Asked about his diet, Maurice said it “was just very plain. I’m afraid that I just qualify as a meat and potatoes man.”

It has been reported that Maury disliked Olympic-style weightlifting, but he said that isn’t true. “I never went in for weightlifting myself because I didn’t have the time, mainly.” Nonetheless, the first time he tried a clean and jerk it was with 300 pounds on an exercise bar, and Jones says, “It was easy for me. I couldn’t believe it, you know, once I got those legs in action. That was when they did a split, not a squat. One chap came up from California, and that was the first time I saw a squat clean, and the snatch the same way. I couldn’t figure out why he didn’t fall over when he did a snatch!”

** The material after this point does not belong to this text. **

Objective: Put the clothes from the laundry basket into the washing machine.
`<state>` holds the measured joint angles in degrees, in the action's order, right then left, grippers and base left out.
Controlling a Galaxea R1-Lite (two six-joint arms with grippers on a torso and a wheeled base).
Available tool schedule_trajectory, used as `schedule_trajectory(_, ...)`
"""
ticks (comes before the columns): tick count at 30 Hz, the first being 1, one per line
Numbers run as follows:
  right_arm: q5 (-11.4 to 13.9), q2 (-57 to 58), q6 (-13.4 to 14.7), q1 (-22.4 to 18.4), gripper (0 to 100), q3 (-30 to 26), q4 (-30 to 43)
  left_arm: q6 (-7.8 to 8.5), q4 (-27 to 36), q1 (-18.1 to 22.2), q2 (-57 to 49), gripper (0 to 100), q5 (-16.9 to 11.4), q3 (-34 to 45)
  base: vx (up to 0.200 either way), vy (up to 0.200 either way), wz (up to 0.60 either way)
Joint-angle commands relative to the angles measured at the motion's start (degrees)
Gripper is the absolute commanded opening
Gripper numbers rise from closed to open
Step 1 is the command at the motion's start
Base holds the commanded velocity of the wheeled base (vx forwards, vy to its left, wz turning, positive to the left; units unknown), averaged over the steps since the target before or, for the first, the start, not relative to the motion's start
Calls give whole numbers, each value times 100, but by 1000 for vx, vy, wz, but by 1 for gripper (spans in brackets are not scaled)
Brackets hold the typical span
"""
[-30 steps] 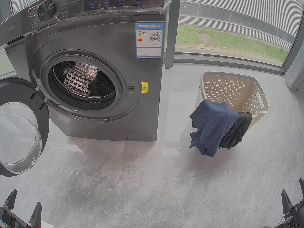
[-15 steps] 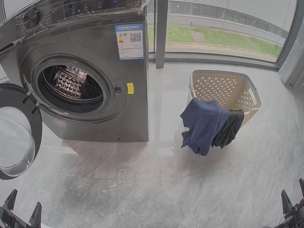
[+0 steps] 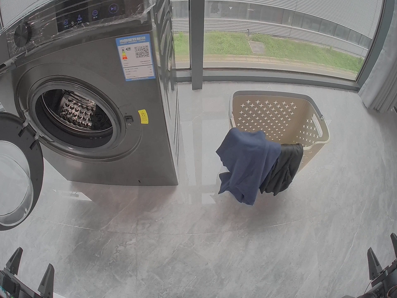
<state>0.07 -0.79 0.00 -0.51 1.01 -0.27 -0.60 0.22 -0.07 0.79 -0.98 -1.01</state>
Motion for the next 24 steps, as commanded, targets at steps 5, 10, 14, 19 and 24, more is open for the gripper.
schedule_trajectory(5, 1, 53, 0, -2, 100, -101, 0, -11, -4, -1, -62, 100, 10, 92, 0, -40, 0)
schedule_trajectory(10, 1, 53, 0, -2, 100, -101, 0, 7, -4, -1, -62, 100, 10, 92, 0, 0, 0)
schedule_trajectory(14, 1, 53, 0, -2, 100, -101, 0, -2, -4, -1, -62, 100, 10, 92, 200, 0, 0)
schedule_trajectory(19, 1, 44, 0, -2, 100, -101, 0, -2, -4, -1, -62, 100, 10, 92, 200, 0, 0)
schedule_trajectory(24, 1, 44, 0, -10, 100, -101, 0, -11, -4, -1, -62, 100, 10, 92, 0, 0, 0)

Although Maurice worked as a graphic artist and retired as a director of the YMCA, earlier in his life he wrestled professionally in England and on the Continent. Even though this quite a while ago, some things never change because when asked about it, Jones said, with distaste, it was “as phony as anything could be.” Pro-wrestling seems out of character for Jones, but he explained, “It was a means to an end for me. I wanted to continue with my schooling, and my father was very ill at the time. I had to keep the household going.”

Asked what he’d say if a young kid came up to him and said, “Mr. Jones, do you think I should take drugs to get bigger muscles or to get stronger?”: “I would say, don’t become a fanatic, although I must have appeared that way to a lot of people. If you get fanatical about something, it spoils it. You have to recognize the line – that’s the trouble.”